# Directions for this task
Go through the material below and copy all lines with "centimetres".

★ ★ ★ ★ ★ ★ ★

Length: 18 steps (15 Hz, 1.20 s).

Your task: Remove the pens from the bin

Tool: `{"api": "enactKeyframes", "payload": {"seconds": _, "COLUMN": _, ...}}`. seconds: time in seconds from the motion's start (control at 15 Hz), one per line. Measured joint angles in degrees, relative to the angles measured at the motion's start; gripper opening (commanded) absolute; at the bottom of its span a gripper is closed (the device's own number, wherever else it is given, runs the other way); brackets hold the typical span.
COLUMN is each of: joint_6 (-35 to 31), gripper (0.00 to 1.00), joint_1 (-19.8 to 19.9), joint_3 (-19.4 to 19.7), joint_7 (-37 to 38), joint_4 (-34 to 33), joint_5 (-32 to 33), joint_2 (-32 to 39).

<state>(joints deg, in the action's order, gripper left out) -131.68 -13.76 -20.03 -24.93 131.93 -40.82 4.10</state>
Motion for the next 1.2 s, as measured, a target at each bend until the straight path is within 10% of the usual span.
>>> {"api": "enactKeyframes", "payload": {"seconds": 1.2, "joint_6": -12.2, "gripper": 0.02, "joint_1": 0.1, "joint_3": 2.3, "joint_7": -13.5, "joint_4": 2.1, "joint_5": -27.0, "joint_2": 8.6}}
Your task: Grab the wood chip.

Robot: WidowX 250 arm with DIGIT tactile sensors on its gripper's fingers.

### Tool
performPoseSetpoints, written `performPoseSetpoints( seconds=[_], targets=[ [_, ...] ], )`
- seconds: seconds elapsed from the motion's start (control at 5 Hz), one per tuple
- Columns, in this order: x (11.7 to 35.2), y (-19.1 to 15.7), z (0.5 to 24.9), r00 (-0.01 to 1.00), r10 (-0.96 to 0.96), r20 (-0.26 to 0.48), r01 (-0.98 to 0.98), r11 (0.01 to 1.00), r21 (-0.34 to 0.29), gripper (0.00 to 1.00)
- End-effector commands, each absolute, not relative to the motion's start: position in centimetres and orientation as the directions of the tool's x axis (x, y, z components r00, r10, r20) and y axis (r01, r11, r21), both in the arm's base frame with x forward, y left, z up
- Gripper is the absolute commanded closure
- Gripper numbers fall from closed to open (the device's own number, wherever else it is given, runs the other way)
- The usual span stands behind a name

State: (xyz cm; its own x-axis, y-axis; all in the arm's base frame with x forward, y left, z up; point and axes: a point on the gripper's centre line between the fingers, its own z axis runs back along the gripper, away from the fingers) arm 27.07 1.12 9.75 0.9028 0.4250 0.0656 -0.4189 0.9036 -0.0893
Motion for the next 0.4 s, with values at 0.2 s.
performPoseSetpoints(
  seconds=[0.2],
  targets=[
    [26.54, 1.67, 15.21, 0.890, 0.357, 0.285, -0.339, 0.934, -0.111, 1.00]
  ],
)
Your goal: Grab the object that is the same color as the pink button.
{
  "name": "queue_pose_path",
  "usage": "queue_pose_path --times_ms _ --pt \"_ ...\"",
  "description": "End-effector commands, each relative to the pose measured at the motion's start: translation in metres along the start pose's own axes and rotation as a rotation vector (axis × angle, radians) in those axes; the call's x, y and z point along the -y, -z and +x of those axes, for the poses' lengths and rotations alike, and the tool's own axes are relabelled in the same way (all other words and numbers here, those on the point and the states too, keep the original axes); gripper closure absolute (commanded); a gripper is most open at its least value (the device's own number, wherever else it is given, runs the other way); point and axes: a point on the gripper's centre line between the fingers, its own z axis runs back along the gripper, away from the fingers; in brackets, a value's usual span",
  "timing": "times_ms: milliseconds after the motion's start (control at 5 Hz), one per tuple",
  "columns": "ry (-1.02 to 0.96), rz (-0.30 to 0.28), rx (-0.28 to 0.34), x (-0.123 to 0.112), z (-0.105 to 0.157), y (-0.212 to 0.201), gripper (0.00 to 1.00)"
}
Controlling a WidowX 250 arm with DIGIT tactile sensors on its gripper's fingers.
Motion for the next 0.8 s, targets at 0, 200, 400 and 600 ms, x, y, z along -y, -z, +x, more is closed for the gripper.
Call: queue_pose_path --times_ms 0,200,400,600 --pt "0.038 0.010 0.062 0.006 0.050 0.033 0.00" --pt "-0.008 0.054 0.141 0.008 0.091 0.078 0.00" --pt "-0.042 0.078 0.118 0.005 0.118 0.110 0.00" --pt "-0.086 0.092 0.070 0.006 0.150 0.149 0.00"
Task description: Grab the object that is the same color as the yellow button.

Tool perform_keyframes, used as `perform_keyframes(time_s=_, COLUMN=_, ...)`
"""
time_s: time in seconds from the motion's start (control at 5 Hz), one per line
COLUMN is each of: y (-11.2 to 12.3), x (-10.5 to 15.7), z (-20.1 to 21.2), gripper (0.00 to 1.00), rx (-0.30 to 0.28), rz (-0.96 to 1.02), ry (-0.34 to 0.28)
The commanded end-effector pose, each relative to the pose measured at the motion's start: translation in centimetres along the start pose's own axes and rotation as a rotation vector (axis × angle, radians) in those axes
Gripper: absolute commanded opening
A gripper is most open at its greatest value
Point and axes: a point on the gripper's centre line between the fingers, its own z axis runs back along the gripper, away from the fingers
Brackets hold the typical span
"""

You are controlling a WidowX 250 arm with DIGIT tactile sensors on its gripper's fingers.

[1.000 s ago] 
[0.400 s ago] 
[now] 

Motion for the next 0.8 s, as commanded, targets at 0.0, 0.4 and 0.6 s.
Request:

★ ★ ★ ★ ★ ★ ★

# Result below
- End-effector commands, each absolute, not relative to the motion's start: position in centimetres and orientation as the directions of the tool's x axis (x, y, z components r00, r10, r20) and y axis (r01, r11, r21), both in the arm's base frame with x forward, y left, z up
The commanded end-effector pose, each relative to the pose measured at the motion's start: translation in centimetres along the start pose's own axes and rotation as a rotation vector (axis × angle, radians) in those axes

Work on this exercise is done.